On February 27, 2026, Frost signed with the St. Louis Battlehawks of the United Football League. Frost began the season as the backup quarterback to Brandon Silvers. In Week 3 against the Birmingham Stallions, he replaced an inefficient Silvers on the final possession of the first half with the Battlehawks leading 13–7. On the first possession of the second half, Frost threw an interception that was returned for a touchdown by Mario Goodrich on his first pass attempt. Trailing 23–13 in the fourth quarter, Frost threw three touchdown passes, including a 64-yard touchdown to Hakeem Butler and an 11-yard go-ahead touchdown to tight end Tyler Neville in the final two minutes, helping secure a 34–30 victory. In the game, Frost completed 9 of 15 passes for 148 yards and three touchdowns with two interceptions. Following the victory, Frost was named the team's starting quarterback. He struggled the following week against the DC Defenders, completing just 6 of 21 passes for 144 yards and two interceptions, though he threw a 75-yard touchdown pass to Butler, as the Battlehawks lost 28–22. Frost and the Battlehawks rebounded over the next two weeks with victories against the Orlando Storm and Louisville Kings. Heading into the matchup against the Columbus Aviators, Frost was benched in favor of Luis Perez, who had been acquired in a trade two weeks earlier.
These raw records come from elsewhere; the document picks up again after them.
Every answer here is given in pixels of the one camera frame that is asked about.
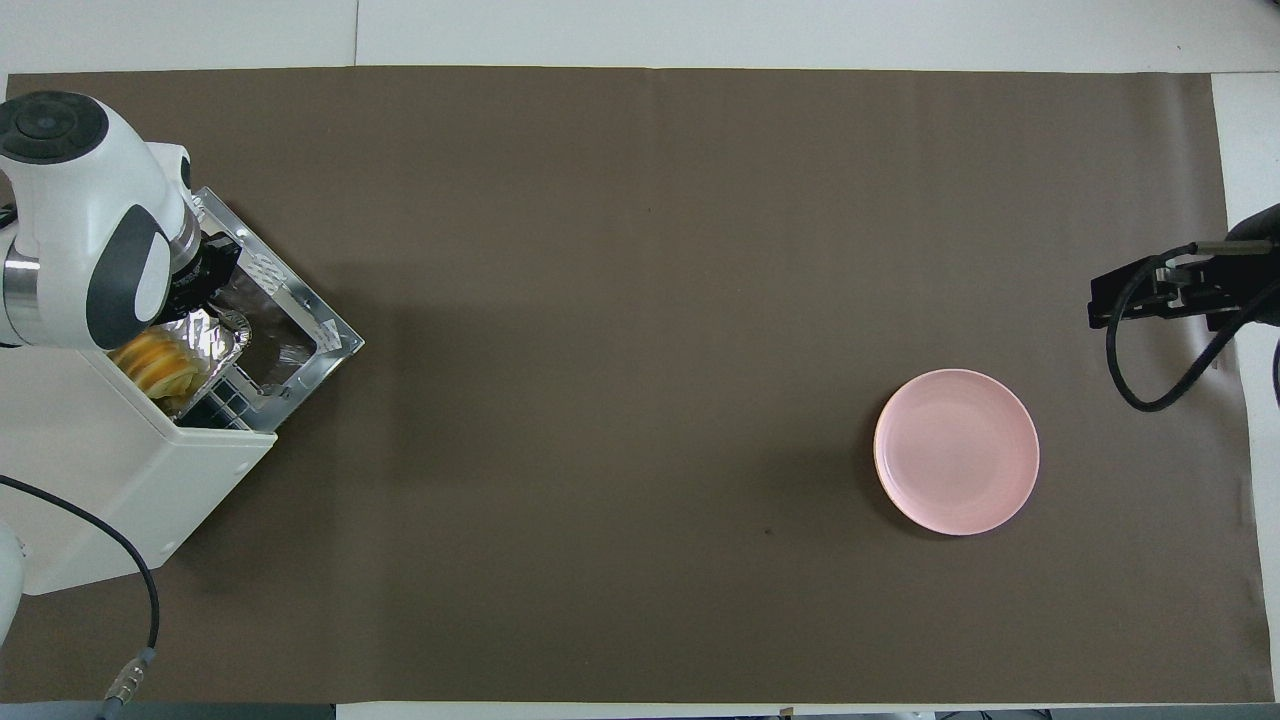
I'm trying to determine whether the glass oven door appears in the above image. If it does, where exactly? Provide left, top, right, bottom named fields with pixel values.
left=185, top=186, right=365, bottom=401

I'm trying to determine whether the wire oven rack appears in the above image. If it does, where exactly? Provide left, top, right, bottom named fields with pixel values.
left=185, top=365, right=276, bottom=431

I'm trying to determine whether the brown table mat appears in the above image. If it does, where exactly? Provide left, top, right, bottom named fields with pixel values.
left=0, top=66, right=1276, bottom=704

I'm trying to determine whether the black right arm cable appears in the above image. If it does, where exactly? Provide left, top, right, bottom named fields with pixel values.
left=1105, top=242, right=1280, bottom=413

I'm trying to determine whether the sliced golden bread loaf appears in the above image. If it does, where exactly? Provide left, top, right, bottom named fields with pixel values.
left=110, top=330, right=206, bottom=396

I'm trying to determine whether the aluminium foil tray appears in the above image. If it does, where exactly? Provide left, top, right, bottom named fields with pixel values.
left=105, top=308, right=253, bottom=416

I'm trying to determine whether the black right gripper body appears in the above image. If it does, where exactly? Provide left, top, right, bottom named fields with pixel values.
left=1160, top=203, right=1280, bottom=326

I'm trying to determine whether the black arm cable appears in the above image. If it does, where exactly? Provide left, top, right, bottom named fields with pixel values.
left=0, top=475, right=161, bottom=720
left=1105, top=242, right=1280, bottom=413

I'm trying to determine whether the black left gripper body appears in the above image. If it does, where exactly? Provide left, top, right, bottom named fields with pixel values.
left=165, top=228, right=243, bottom=323

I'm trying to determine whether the cream toaster oven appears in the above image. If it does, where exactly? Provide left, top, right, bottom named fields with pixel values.
left=0, top=330, right=279, bottom=597

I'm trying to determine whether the pink round plate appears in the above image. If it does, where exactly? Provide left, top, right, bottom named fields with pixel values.
left=873, top=369, right=1041, bottom=537

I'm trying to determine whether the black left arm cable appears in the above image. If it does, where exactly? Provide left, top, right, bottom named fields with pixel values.
left=0, top=475, right=161, bottom=720
===Hamilton Tiger-Cats (second stint)===
On July 15, 2026, Frost signed with the Tiger-Cats. On August 1, he entered the game against the Calgary Stampeders, replacing the ineffective Tre Ford. Frost completed nine of 20 passes for 165 yards, one touchdown, one interception and lost a fumble which was returned for a touchdown. On August 6, he was named the starter against the BC Lions in Week 10. In his first career start in the CFL, he completed 20 of 33 pass attempts for 239 yards with one touchdown pass and interception as the Tiger-Cats lost on a last-minute field goal to Lions. In the following week against the Saskatchewan Roughriders, he had 12 completions from 16 attempts with 112 passing yards and one touchdown before suffering an injury and being replaced by Ford at the start of the second half, who led the team to a victory, giving Frost his first win as a starter.

==Career statistics==
===CFL===

Year: Team; Games; Passing; Rushing
GD: GS; Record; Cmp; Att; Pct; Yds; Y/A; TD; Int; Rtg; Att; Yds; Avg; TD
2024: HAM; 12; 0; —; 8; 12; 66.7; 95; 7.9; 1; 0; 118.4; 0; 0; 0.0; 0
2025: HAM; 5; 0; —; DNP
2026: HAM; 4; 1; 0–1; 29; 53; 54.7; 404; 7.6; 2; 2; 76.3; 3; 16; 5.3; 0
Career: 21; 1; 0–1; 37; 65; 56.9; 499; 7.7; 3; 2; 84.1; 3; 16; 5.3; 0

===XFL/UFL===

Year: Team; League; Games; Passing; Rushing
GP: GS; Record; Cmp; Att; Pct; Yds; Y/A; TD; Int; Rtg; Att; Yds; Avg; TD
2023: SEA; XFL; 0; 0; —; DNP
2026: STL; UFL; 4; 3; 2–1; 57; 107; 53.3; 719; 6.7; 7; 6; 72.9; 16; 26; 1.6; 1
Career: 4; 3; 2–1; 57; 107; 53.3; 719; 6.7; 7; 6; 72.9; 16; 26; 1.6; 1

===College===

Season: Team; Games; Passing; Rushing
GP: GS; Record; Cmp; Att; Pct; Yds; Y/A; TD; Int; Rtg; Att; Yds; Avg; TD
2017: Mercer; 0; 0; —; Redshirted
2018: Mercer; 8; 3; 1–2; 34; 82; 41.5; 445; 5.4; 3; 3; 91.8; 10; –18; –1.8; 0
2019: Mercer; 11; 0; —; 6; 8; 75.0; 101; 12.6; 2; 1; 238.6; 0; 0; 0.0; 0
2020: Mercer; 8; 4; 0–4; 47; 79; 59.5; 501; 6.3; 4; 4; 119.3; 14; –22; –1.6; 1
2021: West Georgia; 12; 12; 9–3; 304; 475; 64.0; 3,618; 7.6; 25; 9; 141.6; 14; –27; –1.6; 1
2022: West Georgia; 10; 10; 8–2; 244; 405; 60.2; 3,112; 7.7; 25; 9; 140.7; 21; 78; 3.7; 1
FCS career: 27; 7; 1–6; 87; 167; 1,047; 51.5; 6.2; 9; 8; 111.6; 24; –40; –1.7; 1
D-II career: 22; 22; 17–5; 548; 880; 6,730; 62.3; 7.6; 50; 18; 141.2; 35; 51; 1.5; 1

==Coaching career==
Frost spent the 2023 college football season as a graduate assistant for the Virginia Cavaliers.